WHAT IS REQUIRED:
Report, in full, each line of the material below in which the string "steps" occurs.

DATASET:
▽

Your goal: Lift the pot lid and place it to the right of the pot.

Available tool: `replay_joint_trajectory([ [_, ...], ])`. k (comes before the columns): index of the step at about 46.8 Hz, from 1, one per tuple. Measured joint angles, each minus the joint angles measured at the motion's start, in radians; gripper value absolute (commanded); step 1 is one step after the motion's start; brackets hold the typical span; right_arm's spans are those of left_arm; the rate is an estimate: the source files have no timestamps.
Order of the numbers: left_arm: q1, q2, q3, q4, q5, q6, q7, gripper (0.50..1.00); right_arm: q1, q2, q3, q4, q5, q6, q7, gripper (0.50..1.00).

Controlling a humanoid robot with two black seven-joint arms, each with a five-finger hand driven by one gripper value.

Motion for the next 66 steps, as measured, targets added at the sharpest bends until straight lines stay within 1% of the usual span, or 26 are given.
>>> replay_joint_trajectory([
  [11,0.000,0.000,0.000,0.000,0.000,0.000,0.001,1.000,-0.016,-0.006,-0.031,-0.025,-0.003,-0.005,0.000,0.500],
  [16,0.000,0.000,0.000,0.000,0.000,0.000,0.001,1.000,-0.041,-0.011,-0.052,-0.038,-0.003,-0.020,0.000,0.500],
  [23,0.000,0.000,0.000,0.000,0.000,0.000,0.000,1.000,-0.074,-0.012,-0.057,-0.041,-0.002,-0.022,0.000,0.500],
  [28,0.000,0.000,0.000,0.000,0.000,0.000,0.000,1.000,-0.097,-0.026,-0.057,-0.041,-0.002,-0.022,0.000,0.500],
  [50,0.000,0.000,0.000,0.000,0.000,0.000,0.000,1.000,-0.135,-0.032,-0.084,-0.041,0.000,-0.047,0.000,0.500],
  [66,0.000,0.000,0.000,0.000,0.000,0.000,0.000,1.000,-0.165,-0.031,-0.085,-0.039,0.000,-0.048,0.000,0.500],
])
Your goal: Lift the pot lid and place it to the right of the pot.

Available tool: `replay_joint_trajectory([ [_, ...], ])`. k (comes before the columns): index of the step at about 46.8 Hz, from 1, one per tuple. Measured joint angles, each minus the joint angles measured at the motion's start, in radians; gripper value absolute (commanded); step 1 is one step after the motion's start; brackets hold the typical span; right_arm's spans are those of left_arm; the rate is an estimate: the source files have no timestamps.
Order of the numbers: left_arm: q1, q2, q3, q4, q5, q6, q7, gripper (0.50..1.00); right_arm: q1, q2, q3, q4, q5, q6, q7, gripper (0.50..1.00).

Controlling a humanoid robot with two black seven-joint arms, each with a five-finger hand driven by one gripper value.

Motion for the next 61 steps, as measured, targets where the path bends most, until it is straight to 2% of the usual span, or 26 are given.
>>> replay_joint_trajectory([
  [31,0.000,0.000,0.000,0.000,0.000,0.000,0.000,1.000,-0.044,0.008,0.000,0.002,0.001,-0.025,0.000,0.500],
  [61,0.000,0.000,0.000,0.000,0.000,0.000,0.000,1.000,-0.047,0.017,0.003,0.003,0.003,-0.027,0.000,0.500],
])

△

TASK OUTPUT:
Motion for the next 66 steps, as measured, targets added at the sharpest bends until straight lines stay within 1% of the usual span, or 26 are given.
Motion for the next 61 steps, as measured, targets where the path bends most, until it is straight to 2% of the usual span, or 26 are given.

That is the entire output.